Ne yazık ki bu art niyetli, iyi polis sosu ile bulanmış girişimi ana muhalefet kabul etmiş görünüyor. Aymazlık mı yoksa iyi niyet mi diyelim bilemiyorum. Fakat bugüne kadarki uygulamaları ile mevcut anayasayı çiğnemekte mahzur görmeyen AKP’nin sözüne inanılabilir mi? En basit şu sorunun yanıtı verilebilir mi mevcut anayasa uyarınca seçildiği anda dokunulmazlık kazanan, tutuklu olan (yani hüküm giymemiş) milletvekilleri nasıl serbest bırakılmaz? Bu açık bir anayasa ihlali değil mi? Normal olarak milletvekilinin ancak TBMM’nca dokunulmazlığı kaldırılabilir. Bu bağlamda birçok örnek belleklerimizde. Uzak yıllara gitmeye gerek yok, BDP İstanbul milletvekili Sebahat Tuncel, bir önceki seçimde, milletvekili olunca hemen cezaevinden çıkarılmıştı.

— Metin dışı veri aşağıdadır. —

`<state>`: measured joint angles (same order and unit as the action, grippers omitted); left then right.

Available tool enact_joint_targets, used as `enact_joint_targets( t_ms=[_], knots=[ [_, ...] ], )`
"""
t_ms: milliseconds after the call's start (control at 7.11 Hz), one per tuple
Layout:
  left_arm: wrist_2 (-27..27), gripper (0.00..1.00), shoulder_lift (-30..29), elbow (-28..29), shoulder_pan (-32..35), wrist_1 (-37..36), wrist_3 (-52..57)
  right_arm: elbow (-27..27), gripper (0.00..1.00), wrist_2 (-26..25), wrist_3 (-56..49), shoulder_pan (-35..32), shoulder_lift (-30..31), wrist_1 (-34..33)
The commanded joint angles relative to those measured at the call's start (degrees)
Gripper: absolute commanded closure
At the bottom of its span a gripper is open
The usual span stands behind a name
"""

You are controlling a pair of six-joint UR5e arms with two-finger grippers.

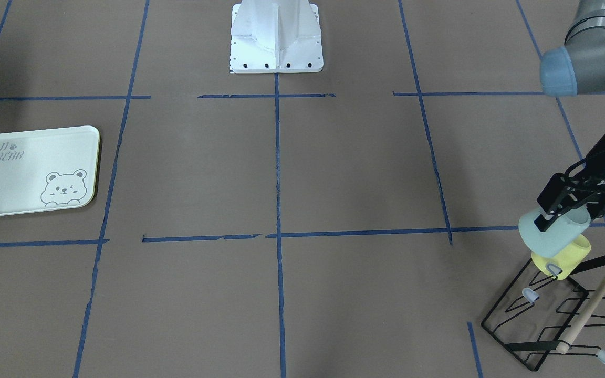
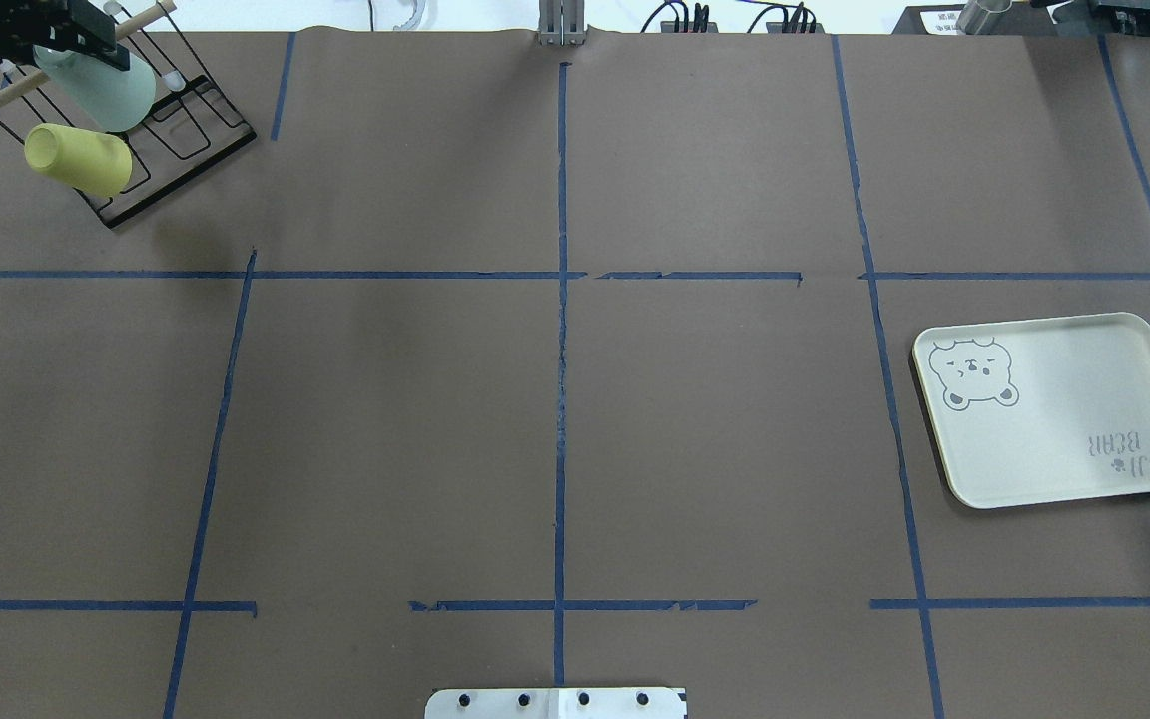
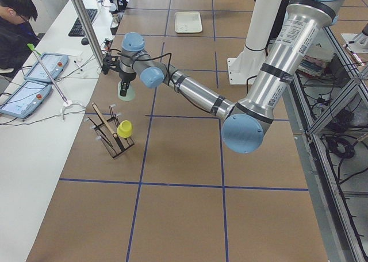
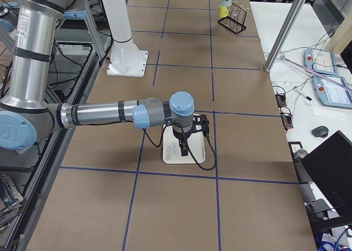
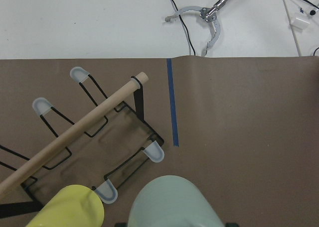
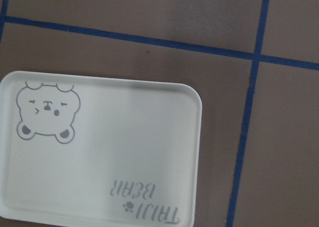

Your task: Left arm grabs green cup and hands to right arm on tray

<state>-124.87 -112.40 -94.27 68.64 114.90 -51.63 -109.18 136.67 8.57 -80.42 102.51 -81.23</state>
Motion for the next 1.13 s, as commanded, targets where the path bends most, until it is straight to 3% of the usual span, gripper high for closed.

Diğer bir Anayasa ihlali de “özel yetkili savcıların” eylemleridir. Bazı savcılar, futbol maçlarına yönelik ilginç ve mesnetsiz duyumlarla ilgili tutuklamalar yaptılar, Türkiye’yi adeta dünyaya ihbar ettiler. UEFA Başkanı Platini bunu fırsat bildi, kinini kustu. Kimse bu savcıların, hâlâ iddianamesini hazırlamadıkları muhayyel suçlamalarla, yargı kararı olmadan, bir tür “Hıyanet-i Vatan” suçu işlediklerini söylemedi, daha doğrusu söyleyemedi.

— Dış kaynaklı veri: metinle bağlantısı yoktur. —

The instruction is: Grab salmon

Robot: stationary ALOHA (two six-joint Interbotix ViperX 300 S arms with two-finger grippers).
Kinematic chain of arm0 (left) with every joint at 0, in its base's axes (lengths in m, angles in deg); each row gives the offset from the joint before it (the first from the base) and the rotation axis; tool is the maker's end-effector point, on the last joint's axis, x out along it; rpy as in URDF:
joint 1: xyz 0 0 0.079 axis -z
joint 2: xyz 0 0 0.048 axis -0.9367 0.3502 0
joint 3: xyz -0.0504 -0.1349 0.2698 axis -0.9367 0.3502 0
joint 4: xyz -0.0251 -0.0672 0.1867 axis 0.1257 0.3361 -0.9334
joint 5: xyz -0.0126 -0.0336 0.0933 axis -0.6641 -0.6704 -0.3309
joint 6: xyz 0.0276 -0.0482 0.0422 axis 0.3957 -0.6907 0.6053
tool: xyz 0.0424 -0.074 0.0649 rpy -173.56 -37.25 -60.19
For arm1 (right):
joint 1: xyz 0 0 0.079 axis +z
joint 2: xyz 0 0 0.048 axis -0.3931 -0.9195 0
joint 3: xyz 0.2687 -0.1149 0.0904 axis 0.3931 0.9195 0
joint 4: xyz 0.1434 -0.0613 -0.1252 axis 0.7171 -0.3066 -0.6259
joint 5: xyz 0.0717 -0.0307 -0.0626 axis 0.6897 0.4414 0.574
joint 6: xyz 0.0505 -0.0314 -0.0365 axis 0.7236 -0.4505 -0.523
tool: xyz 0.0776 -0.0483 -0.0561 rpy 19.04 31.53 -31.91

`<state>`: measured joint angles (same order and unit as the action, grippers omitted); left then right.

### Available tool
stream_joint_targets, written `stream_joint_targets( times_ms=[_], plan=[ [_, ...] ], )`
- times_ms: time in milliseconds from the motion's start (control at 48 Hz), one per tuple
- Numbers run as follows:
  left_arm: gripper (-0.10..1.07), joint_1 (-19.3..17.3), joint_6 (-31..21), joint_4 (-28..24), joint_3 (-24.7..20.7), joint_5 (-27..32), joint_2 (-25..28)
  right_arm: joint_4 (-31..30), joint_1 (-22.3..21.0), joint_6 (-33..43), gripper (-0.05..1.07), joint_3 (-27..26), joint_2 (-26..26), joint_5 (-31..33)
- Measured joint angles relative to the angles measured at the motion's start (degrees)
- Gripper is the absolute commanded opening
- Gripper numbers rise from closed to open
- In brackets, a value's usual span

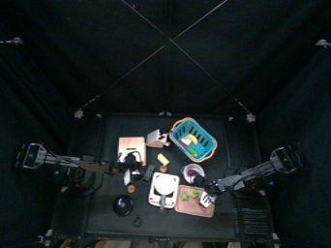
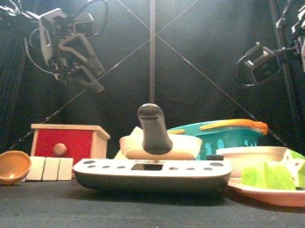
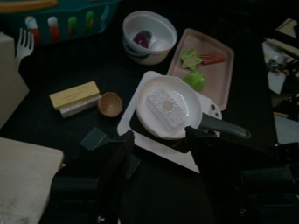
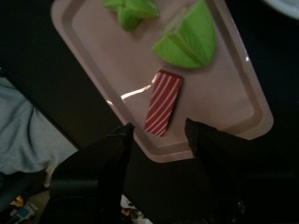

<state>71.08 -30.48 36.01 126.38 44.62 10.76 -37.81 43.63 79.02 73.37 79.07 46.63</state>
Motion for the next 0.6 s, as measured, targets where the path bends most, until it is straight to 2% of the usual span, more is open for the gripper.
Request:
stream_joint_targets(
  times_ms=[167, 458, 604],
  plan=[
    [0.87, -0.53, 0.00, -1.41, 1.32, -0.88, -1.05, -3.87, 1.93, 9.23, 0.85, -2.29, -3.34, 3.96],
    [0.87, -0.88, 0.18, -4.13, 3.16, -2.37, -1.05, -19.07, 7.73, 28.83, 0.85, -6.94, -9.76, 5.98],
    [0.87, -0.79, 0.09, -3.96, 5.80, -4.66, -1.14, -21.01, 9.40, 33.40, 0.85, -7.21, -11.87, 6.33]
  ],
)
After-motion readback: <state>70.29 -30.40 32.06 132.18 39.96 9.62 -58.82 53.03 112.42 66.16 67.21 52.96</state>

İşte akla ziyan, tüm eylemlerle Anayasa’yı açıkça çiğneyen siyasal erk, şimdi de yumurtadan omlet olmuş Kuzu Burhan’ın nitelemesiyle “Hayırlı bir iş” olan Başkanlık sistemini ülkemize adapte etmeye çalışıyorlar. Siyaset Bilimcisi M. Duverger ABD tipi Başkanlık düzenini “taçsız Krallar” olarak niteler. ABD’de F.O.Roosevelt 1932-1945 dönemini kapsayan 13 yıl boyunca yani dört kez seçim kazanmıştı. Ömrü vefa etseydi daha da kazanırdı. RTE’nin düşlerinde işte böyle bir Başkanlık sistemi yatmaktadır. Kuşkusuz bunu sağlayacak olan da yeni bir anayasal düzendir. Tehlike büyüktür ve yakındır.
Şu anda Türkiye’nin temel sorunu Anayasa değildir. Böyle bir değişikliği gerçekleştirme niyeti, “Boyner çiftinin” İkinci Cumhuriyet diye tanımlanan girişimiyle ortaya atıldı. Onlar sermayenin önünü açmak için bu yöntemi yeğlemişlerdir. Özal, 1970’lerin ikinci yarısında (1977 1 Mayıs katliamı ile) başlayan “Şok” tedavisi ile sermayenin yolunu açtı. Bundan sonraki her girişim daha diktacı bir yapının sağlayacağı “Neo-Faşizm”dir. Bugünün “anayasa” değişsin haykırışları bu bağlamda yükselmektedir. Kritik günlere girildi. Aymazlığın hele iyi niyet gösterisinin zamanı değil. Tek umudum toplumsal uyanışın ve de muhalefetin %50’lik cepheyi oluşturmasıdır.